Put in another way: $10^{\log 6.7}=6.7$.

Yet another way: we have $10^x=6.7$, and the answer is $x=\log 6.7$.

Normally we can look up $\log 6.7$ in a log table or use a calculator to see what the decimal number version of $\log 6.7$ is. But what if we couldn't do that?

Okay, what if we do this:

$10^0=1$ and $10^1=10$.

$10^x=6.7$, so $x$ must be between 0 and 1.

Let's take the average: $\frac{0+1}{2}=\frac{1}{2}$. Taking the average is easy and it ensures that we end up somewhere "between" the values we're taking the average of (0 and 1 in this case).

$10^\frac{1}{2}\approx 3.16$. Okay so less than 6.7.

Let's take the average again: $\frac{1/2+1}{2}=\frac{3}{4}$

$10^\frac{3}{4}\approx 5.62$. Still less than 6.7

Let's take the average again: $\frac{3/4+1}{2}=\frac{7}{8}$

$10^\frac{7}{8}\approx 7.5$. So now we're over 6.7. Let's just take the average of $3/4$ and $7/8$ then.

Let's take the average again: $\frac{3/4+7/8}{2}=\frac{13}{16}$.

$10^\frac{13}{16}\approx 6.49$. Less than 6.7, but we're getting closer.

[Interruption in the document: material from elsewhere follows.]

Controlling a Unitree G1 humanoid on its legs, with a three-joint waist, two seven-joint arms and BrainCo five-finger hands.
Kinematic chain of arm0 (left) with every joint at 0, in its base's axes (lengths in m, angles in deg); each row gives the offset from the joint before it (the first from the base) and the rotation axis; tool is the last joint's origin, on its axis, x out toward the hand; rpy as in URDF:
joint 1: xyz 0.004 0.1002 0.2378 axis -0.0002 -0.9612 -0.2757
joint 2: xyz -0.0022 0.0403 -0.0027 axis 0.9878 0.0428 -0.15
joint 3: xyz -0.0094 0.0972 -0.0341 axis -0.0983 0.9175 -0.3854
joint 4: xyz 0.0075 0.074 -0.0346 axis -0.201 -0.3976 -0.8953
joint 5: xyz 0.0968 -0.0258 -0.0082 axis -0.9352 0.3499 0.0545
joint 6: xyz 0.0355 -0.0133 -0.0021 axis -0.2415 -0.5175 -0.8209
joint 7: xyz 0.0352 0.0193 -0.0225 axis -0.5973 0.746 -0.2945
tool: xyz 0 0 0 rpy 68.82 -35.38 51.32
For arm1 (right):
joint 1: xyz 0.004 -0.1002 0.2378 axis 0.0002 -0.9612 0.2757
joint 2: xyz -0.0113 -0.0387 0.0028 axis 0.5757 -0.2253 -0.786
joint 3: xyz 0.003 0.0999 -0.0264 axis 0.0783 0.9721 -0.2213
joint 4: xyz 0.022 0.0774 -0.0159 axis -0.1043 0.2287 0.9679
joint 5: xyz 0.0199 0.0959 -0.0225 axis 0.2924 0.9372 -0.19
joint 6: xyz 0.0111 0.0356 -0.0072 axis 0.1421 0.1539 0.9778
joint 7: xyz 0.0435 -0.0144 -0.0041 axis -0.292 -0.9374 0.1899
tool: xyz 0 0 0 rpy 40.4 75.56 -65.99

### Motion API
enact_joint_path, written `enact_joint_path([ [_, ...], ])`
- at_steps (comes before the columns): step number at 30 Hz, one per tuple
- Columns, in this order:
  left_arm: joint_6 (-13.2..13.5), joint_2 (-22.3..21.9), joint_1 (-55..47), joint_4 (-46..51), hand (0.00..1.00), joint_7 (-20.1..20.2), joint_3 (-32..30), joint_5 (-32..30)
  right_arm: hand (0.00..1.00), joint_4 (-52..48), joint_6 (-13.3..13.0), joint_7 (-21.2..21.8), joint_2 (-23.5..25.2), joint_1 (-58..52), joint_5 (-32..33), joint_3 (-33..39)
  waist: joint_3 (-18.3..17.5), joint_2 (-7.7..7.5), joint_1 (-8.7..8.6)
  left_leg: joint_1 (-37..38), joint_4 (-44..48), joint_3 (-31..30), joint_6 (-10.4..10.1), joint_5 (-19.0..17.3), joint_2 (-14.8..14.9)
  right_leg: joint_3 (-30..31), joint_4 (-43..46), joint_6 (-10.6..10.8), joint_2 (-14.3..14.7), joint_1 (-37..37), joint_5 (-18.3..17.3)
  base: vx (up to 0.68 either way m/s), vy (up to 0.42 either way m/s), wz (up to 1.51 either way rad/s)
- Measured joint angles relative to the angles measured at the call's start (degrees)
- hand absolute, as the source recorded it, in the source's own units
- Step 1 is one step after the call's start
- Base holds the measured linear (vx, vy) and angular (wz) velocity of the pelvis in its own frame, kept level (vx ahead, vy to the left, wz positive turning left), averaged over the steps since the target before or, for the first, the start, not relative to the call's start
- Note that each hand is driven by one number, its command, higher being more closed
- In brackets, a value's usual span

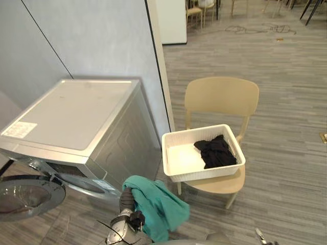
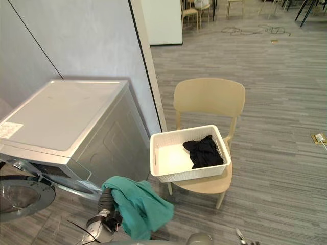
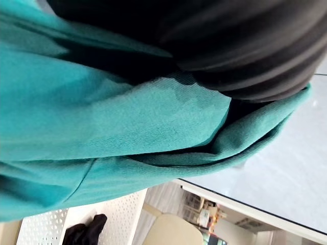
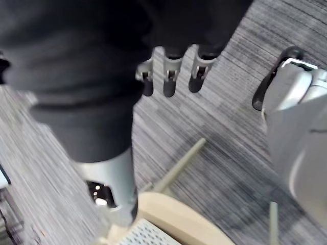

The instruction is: Pick up the laundry basket with both hands and put the clothes into the washing machine.

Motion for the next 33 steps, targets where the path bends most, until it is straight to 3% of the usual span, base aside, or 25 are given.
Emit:
enact_joint_path([
  [4, 0.08, 0.09, -0.39, -0.01, 1.0, -0.26, 0.55, -0.02, 0.0, 0.46, -0.14, -0.03, -2.32, 1.5, -2.17, -4.19, 2.16, -0.08, 1.44, -1.33, -3.64, -0.16, -0.92, -0.7, 0.91, -6.04, 2.72, -1.99, -1.92, -1.29, -1.84, -0.09, -0.134, 0.9],
  [6, 0.08, 0.6, -0.49, 0.18, 1.0, -0.21, 1.19, -0.11, 0.0, 1.5, -0.42, -0.29, -4.11, 2.44, -3.39, -4.21, 2.49, -0.73, 2.51, -4.96, 6.27, 2.22, -0.17, -0.98, 0.68, -9.59, 3.23, -3.11, -5.06, -1.62, -1.81, -0.03, -0.08, 0.95],
  [7, 0.1, 0.59, -0.55, 0.19, 1.0, -0.16, 1.13, -0.19, 0.0, 2.14, -0.49, -0.34, -4.7, 2.87, -4.11, -4.24, 2.58, -0.61, 2.6, -5.82, 16.84, 3.51, 2.73, -3.68, 0.81, -11.35, 3.38, -3.09, -6.09, -0.52, -1.79, 0.0, -0.068, 0.82],
  [9, 0.22, 0.66, 0.07, 0.35, 1.0, -0.14, 1.14, -0.2, 0.0, 2.03, -0.51, -0.33, -4.48, 2.89, -4.26, -5.08, 2.59, -0.5, 2.58, -4.07, 28.8, 6.26, 5.18, -12.09, 3.97, -15.0, 3.56, -3.11, -6.9, 2.27, -1.78, -0.02, 0.008, 0.72],
  [11, 0.2, 0.81, 1.53, 0.28, 1.0, -0.12, 1.8, -0.19, 0.0, 1.68, -0.65, -0.33, -4.12, 3.06, -4.26, -4.82, 2.47, -1.01, 2.6, -2.67, 32.85, 8.79, 7.53, -14.76, 7.33, -17.85, 3.6, -3.02, -8.25, 3.38, -1.73, -0.05, 0.129, 0.71],
  [13, 0.28, 0.9, 4.63, -0.09, 1.0, -0.22, 2.79, -0.06, 0.0, 1.86, -0.7, -0.86, -3.83, 3.09, -4.17, -3.03, 2.2, -1.48, 2.38, -2.37, 32.61, 12.0, 7.72, -14.91, 13.07, -21.59, 3.55, -1.28, -11.02, 3.4, -0.75, -0.08, 0.238, 1.06],
  [14, 0.28, 0.87, 5.83, -0.3, 1.0, -0.27, 3.39, -0.05, 0.0, 2.15, -0.72, -1.27, -3.79, 3.1, -4.16, -2.27, 2.09, -1.67, 2.42, -2.6, 31.43, 12.49, 7.37, -14.71, 14.43, -22.51, 3.55, -0.45, -12.05, 3.05, -0.28, -0.09, 0.323, 1.33],
  [15, 0.7, 0.87, 8.29, -0.96, 1.0, -0.3, 5.35, -0.07, 0.0, 3.02, -0.89, -1.7, -3.88, 3.68, -3.87, -0.34, 1.92, -1.59, 2.44, -2.71, 27.28, 13.35, 6.01, -13.86, 17.01, -24.33, 3.16, 1.84, -14.26, 2.12, 1.39, -0.08, 0.317, 0.94],
  [16, 0.83, 0.88, 8.77, -1.37, 1.0, -0.3, 5.78, -0.07, 0.0, 3.2, -0.94, -1.77, -3.9, 3.83, -3.72, 0.15, 1.76, -1.34, 2.42, -2.75, 26.42, 13.47, 5.46, -13.5, 17.38, -24.67, 2.87, 2.25, -14.48, 1.89, 1.86, -0.09, 0.469, 0.91],
  [17, 0.97, 1.05, 10.19, -3.15, 1.0, -0.28, 7.14, -0.07, 0.0, 5.17, -1.03, -2.39, -4.11, 5.22, -3.12, 2.32, 1.11, -0.3, 2.45, -2.61, 22.81, 12.63, 2.34, -11.08, 18.16, -25.27, 1.05, 4.19, -14.96, 1.03, 4.44, -0.07, 0.555, 0.52],
  [18, 0.97, 1.33, 11.29, -5.34, 1.0, -0.3, 7.38, -0.1, 0.0, 7.66, -1.0, -2.81, -4.04, 7.57, -1.71, 4.36, 0.46, 0.71, 2.32, -3.11, 19.87, 11.77, -5.98, -13.64, 16.5, -25.13, -2.79, 6.12, -14.74, 0.93, 8.39, -0.06, 0.593, 0.55],
  [19, 0.97, 2.0, 12.15, -6.3, 1.0, -0.41, 7.22, -0.1, 0.0, 9.09, -0.98, -2.94, -3.62, 8.76, -1.32, 5.33, 0.46, -0.09, 2.27, -4.09, 20.04, 11.51, -6.2, -14.41, 15.35, -24.42, -5.57, 6.69, -14.9, 1.19, 10.64, -0.04, 0.734, 0.38],
  [20, 1.02, 4.43, 12.84, -6.98, 1.0, -0.63, 6.99, -0.09, 0.0, 10.86, -0.9, -3.3, -1.64, 10.45, -0.63, 6.23, 0.42, -2.43, 2.88, -6.84, 22.05, 10.97, -4.83, -14.88, 13.18, -22.45, -12.66, 5.85, -14.4, 1.57, 15.63, -0.03, 0.7, 0.27],
  [21, 1.14, 6.98, 12.4, -7.19, 1.0, -0.66, 6.38, -0.09, 0.0, 11.74, -0.9, -3.64, 0.2, 11.81, 0.02, 6.18, 0.35, -3.82, 3.1, -9.11, 24.35, 10.43, -3.06, -15.87, 12.01, -20.96, -19.73, 4.47, -13.54, 3.36, 20.98, -0.02, 0.567, 0.21],
  [23, 1.18, 9.7, 12.4, -8.54, 1.0, -0.96, 4.8, -0.21, 0.0, 13.61, -0.83, -3.97, 0.17, 13.3, 0.52, 6.32, 0.32, -3.98, 3.67, -11.01, 26.97, 9.93, -0.92, -17.15, 10.95, -18.36, -25.25, 3.96, -12.76, 5.91, 27.35, 0.01, 0.417, 0.29],
  [25, 1.81, 12.24, 12.24, -8.71, 1.0, -1.65, 3.63, -0.36, 0.0, 14.32, -0.86, -4.15, 0.11, 14.82, 1.21, 7.78, 0.33, -3.41, 4.47, -11.72, 27.23, 8.08, 0.16, -17.74, 9.24, -11.78, -25.3, 3.44, -11.42, 6.92, 29.68, 0.02, 0.363, 0.46],
  [26, 1.94, 12.79, 12.13, -8.81, 1.0, -1.65, 3.62, -0.41, 0.0, 14.38, -0.9, -4.14, 0.03, 14.91, 1.31, 8.09, 0.25, -3.06, 4.4, -11.9, 26.57, 6.96, 0.55, -17.95, 8.65, -8.86, -24.64, 3.32, -10.79, 6.94, 29.57, 0.01, 0.255, 0.91],
  [27, 2.31, 13.52, 12.8, -9.05, 1.0, -1.59, 3.64, -0.54, 0.0, 15.46, -0.96, -3.99, -0.04, 15.34, 1.46, 9.17, 0.46, -2.04, 3.75, -12.32, 24.04, 4.02, 1.54, -18.02, 7.98, -0.67, -21.53, 4.27, -8.32, 6.6, 24.94, -0.01, 0.087, 1.39],
  [28, 2.65, 13.61, 13.79, -10.78, 1.0, -1.58, 3.7, -0.64, 0.0, 17.79, -0.91, -3.75, -0.01, 15.47, 2.22, 10.23, 0.3, -2.44, 3.0, -12.63, 20.74, 0.63, 1.86, -15.4, 5.81, 5.48, -16.87, 5.41, -3.96, 6.07, 16.36, -0.01, 0.02, 1.48],
  [31, 2.47, 13.07, 13.33, -12.96, 1.0, -1.58, 3.91, -1.14, 0.0, 20.16, -0.93, -3.59, 0.02, 16.0, 3.03, 11.14, 0.57, -2.95, 2.77, -9.29, 14.25, -0.82, 1.42, -11.71, 3.93, 7.31, -14.49, 4.79, 1.34, 5.89, 6.43, 0.01, -0.128, 0.66],
  [32, 2.3, 12.78, 13.42, -13.98, 1.0, -1.5, 4.3, -2.08, 0.0, 20.78, -0.96, -3.53, 0.0, 16.33, 3.21, 11.08, 0.55, -3.08, 2.6, -7.0, 9.66, -0.87, 0.78, -9.03, 3.56, 6.9, -16.72, 3.88, 4.92, 5.2, 4.38, 0.03, -0.207, 0.3],
  [33, 2.16, 11.53, 14.99, -16.17, 1.0, -1.36, 4.73, -2.91, 0.0, 20.92, -1.16, -3.46, -0.79, 16.52, 3.63, 11.14, 0.35, -2.68, 1.75, -5.98, 6.33, -1.73, 0.0, -6.91, 2.94, 5.54, -20.52, 1.53, 6.52, 6.05, 4.26, 0.05, -0.185, 0.39],
])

If we keep doing this eventually we'll get a number such that $10^{\text{number}}=6.7$. Implementing this method in Python, it took 26 iterations to get $10^{0.82607480\;13854027}=6.69999997970653$.

Wolfram alpha says $\log_{10} 6.7 = 0.82607480\;27...$.

If we wanted to do this by hand, we'd have to assume we had a method for approximating numbers like $10^\frac{13}{16}$ of course.

So just on the face of it, it seems like a lot of work to calculate logs between 0 and 1 by hand. There are better ways to approximate logs then what I've chosen in this post, but they all rely on doing a lot of calculation by hand (if you don't have a computer).

But doing a heck load of manual computations was how the first log tables were made. Napier spent 20 years making his. Log tables give you a faster and more reliable way to do multiplication - but only because someone went through the massive effort of putting together a log table in the first place.